Хоть Серов и говорил, что звери приятнее людей, но ведь были у Крылова и такие басни, где люди действовали, не надевая масок зверей, и эти басни невозможно было обойти, невозможно было устоять против искушения посмеяться над этими скучными людьми. Недаром первой иллюстрацией к басне, где действуют люди, оказался «Скупой», мрачный рисунок, напоминающий рембрандтовские офорты. Это подлинная трагедия шекспировского полета: нищий, умирающий на сундуке с золотом. Здесь Серов дал, пожалуй, нечто более глубокое, чем басня Крылова.
Нет, бог с ними, с людьми, «скучные они, ужас до чего скучные», над их скукой, над их глупостью надо смеяться. Вот три мужика в жарко натопленной избе постоялого двора. Они сняли кафтаны и сидят в жилетах. Двое горячо спорят о том, «как быть войне с Китаем», а третий – хитрец – побыстрей дохлебывает щи, поданные на троих. Но какие у них характерные позы, физиономии, жесты, как хорошо угадывается лицо того мужика, который сидит спиной к зрителю. Тот, кто сидит лицом к нам, – горячий спорщик, он привстал со скамьи, он протянул руку вперед, он в горячности вытянул перст, он забыл положить ложку на стол, хотя давно не ест; второй мужик – степенный, солидный, он тоже жестикулирует, но без горячности, со скамьи не вскакивает, ложку положил на стол, движения его медлительны. У первого голос звонкий, у второго – глухой. А третий… третий ест, он старается быть тихим, незаметным, и, конечно же, он съест и щи и кашу, перекрестится на образа, постелет на лавке тулуп и заснет, пока спорщики обнаружат, что им ничего не осталось.
Но лучший рисунок – это «Тришкин кафтан».

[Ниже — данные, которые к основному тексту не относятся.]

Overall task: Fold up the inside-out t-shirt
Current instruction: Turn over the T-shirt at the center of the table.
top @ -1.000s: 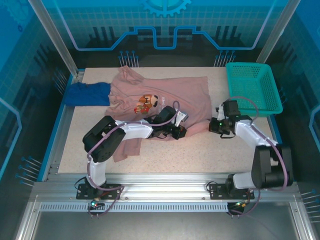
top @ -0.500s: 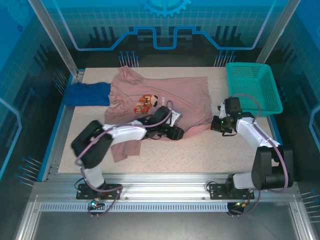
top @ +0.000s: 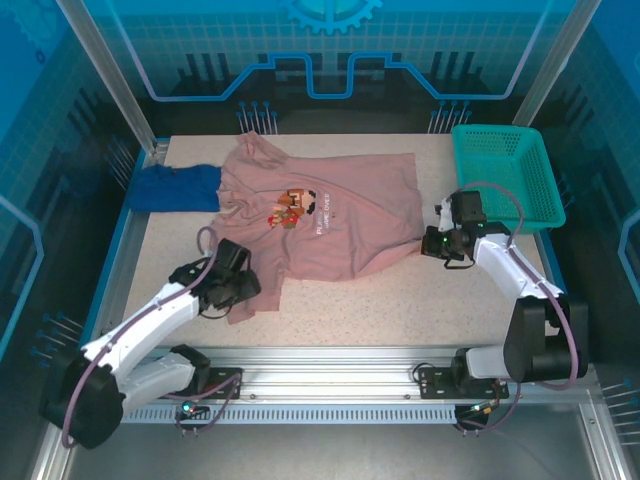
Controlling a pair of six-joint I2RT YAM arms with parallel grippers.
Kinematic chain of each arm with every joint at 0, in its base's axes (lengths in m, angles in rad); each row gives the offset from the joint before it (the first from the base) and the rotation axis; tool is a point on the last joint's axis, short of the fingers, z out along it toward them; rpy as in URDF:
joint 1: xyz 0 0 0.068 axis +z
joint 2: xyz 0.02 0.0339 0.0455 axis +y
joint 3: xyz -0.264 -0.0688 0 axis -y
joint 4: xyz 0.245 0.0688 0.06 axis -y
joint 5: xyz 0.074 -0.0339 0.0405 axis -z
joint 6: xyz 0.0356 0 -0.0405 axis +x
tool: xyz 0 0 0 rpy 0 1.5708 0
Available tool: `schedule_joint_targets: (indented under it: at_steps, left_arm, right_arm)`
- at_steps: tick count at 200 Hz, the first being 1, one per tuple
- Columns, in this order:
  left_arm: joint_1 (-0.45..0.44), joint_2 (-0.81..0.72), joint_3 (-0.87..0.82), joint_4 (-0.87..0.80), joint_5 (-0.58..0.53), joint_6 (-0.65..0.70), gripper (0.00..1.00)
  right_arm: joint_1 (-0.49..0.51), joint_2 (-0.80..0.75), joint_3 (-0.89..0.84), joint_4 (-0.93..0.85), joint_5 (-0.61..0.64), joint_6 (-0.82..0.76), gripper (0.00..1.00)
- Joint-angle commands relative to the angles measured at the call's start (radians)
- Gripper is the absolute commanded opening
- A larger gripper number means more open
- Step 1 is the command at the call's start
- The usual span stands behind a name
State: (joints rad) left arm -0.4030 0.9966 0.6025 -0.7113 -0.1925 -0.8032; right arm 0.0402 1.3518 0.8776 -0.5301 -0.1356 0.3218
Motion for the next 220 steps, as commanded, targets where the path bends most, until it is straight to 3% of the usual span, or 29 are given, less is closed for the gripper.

Первый вариант иллюстрации не отличается никакими достоинствами, это, скорее, даже не вариант, а нащупывание композиции: обыкновенный крестьянский парень, крепкий, с большими руками, стоит у стола, обернувшись к женщине, насмешливо глядящей из открытой в другую комнату двери. У женщины узенькие глаза, она сдержанно смеется. Но над чем? Ничего смешного ни в Тришкином лице, ни в кафтане. Какая-то тишина стоит в комнатах.

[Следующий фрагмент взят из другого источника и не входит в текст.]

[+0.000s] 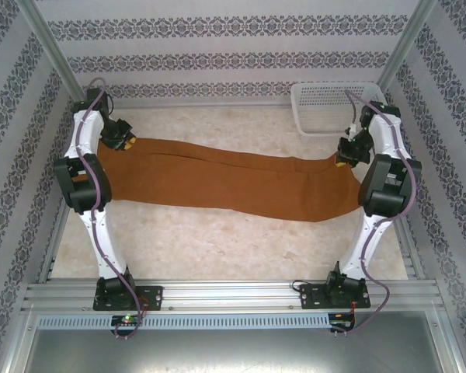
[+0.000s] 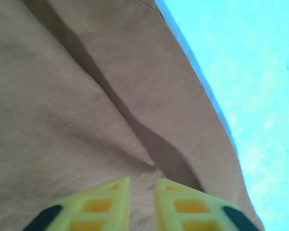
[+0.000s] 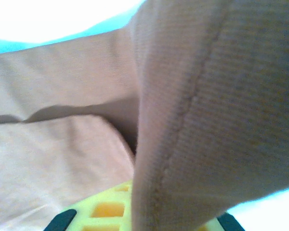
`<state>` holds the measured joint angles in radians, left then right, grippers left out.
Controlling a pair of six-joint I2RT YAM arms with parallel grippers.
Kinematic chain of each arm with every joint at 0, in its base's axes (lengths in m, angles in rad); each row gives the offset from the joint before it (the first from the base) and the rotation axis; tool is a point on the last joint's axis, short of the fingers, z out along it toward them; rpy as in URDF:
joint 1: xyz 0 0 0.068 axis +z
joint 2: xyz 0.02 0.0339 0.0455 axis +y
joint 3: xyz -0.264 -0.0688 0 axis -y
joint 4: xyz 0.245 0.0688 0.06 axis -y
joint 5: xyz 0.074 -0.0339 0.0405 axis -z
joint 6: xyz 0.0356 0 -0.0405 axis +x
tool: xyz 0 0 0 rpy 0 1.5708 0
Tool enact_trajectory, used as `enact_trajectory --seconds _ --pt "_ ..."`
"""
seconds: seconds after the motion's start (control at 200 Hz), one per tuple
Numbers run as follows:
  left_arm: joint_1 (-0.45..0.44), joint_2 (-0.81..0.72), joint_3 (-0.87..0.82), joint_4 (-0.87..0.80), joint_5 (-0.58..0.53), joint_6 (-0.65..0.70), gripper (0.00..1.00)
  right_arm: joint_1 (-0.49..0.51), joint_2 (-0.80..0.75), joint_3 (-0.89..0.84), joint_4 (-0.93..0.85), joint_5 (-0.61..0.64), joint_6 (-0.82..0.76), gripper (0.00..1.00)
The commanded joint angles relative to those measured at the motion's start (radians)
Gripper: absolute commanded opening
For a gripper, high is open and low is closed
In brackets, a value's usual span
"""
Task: Roll up the long pants
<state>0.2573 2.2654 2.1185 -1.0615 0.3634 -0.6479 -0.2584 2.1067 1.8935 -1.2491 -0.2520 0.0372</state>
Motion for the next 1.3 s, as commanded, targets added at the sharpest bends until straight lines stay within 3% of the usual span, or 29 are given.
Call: enact_trajectory --seconds 0.0,0.05,0.23,0.435,0.649,0.864,0.969,1.094,1.294 --pt "0.009 0.074 0.064 -0.118 -0.070 0.043 0.06 0.045 -0.053 0.086 -0.110 -0.073 0.059 0.00" --pt "0.015 0.087 0.093 -0.145 -0.093 0.047 0.00 0.056 -0.051 0.128 -0.142 -0.094 0.069 0.00" --pt "0.045 0.065 0.110 -0.155 -0.083 0.044 0.00 0.037 -0.037 0.274 -0.221 -0.171 0.123 0.00" --pt "0.055 0.044 0.143 -0.189 -0.108 0.050 0.00 -0.042 -0.034 0.323 -0.271 -0.146 0.165 0.00" --pt "0.063 0.060 0.131 -0.203 -0.137 0.053 0.00 -0.173 -0.040 0.388 -0.331 -0.007 0.171 0.00" --pt "0.069 0.061 0.145 -0.203 -0.130 0.054 0.00 -0.276 0.032 0.601 -0.428 0.129 0.187 0.00" --pt "0.072 0.060 0.170 -0.216 -0.126 0.060 0.00 -0.281 0.042 0.645 -0.437 0.176 0.193 0.00" --pt "0.078 0.059 0.184 -0.228 -0.137 0.068 0.00 -0.260 0.048 0.637 -0.441 0.150 0.197 0.00" --pt "0.086 0.051 0.157 -0.231 -0.139 0.080 0.00 -0.091 0.050 0.612 -0.431 0.038 0.201 0.00"
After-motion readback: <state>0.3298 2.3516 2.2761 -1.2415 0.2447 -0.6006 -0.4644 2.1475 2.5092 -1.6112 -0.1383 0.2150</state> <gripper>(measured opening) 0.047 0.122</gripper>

И Серов решает заострить рисунок, привести все в движение, заставить людей хохотать над незадачливым портным. В двери появляется парень, он согнулся от смеха, зажав руки между коленями, у него рот до ушей, он не просто смеется, он издевательски смеется, чувствуется, что он сказал сейчас Тришке что-то очень обидное. А за его спиной помирает со смеху круглолицая молодка; слезы бегут у нее из глаз, но она не может остановиться, глядя на идиотскую физиономию Тришки, на идиотские его дела. Кто-то еще заглядывает в дверь. У него удивленные глаза, вытянувшееся от любопытства лицо, он еще не видит Тришку, не понимает, почему все хохочут. Но сейчас он все поймет и тоже присоединится к смеющимся. Вся эта группа движется, смеется, от тишины предварительного рисунка не осталось и следа. А сам Тришка? Он совершенно изменился. Дурацкое лицо на длинной шее, дурацкие руки с оттопыренными большими пальцами, из-за которых сразу же бросаются в глаза непомерно короткие рукава его кафтана, – причина всеобщего смеха. А во всей его фигуре обнаженная, непробиваемая глупость.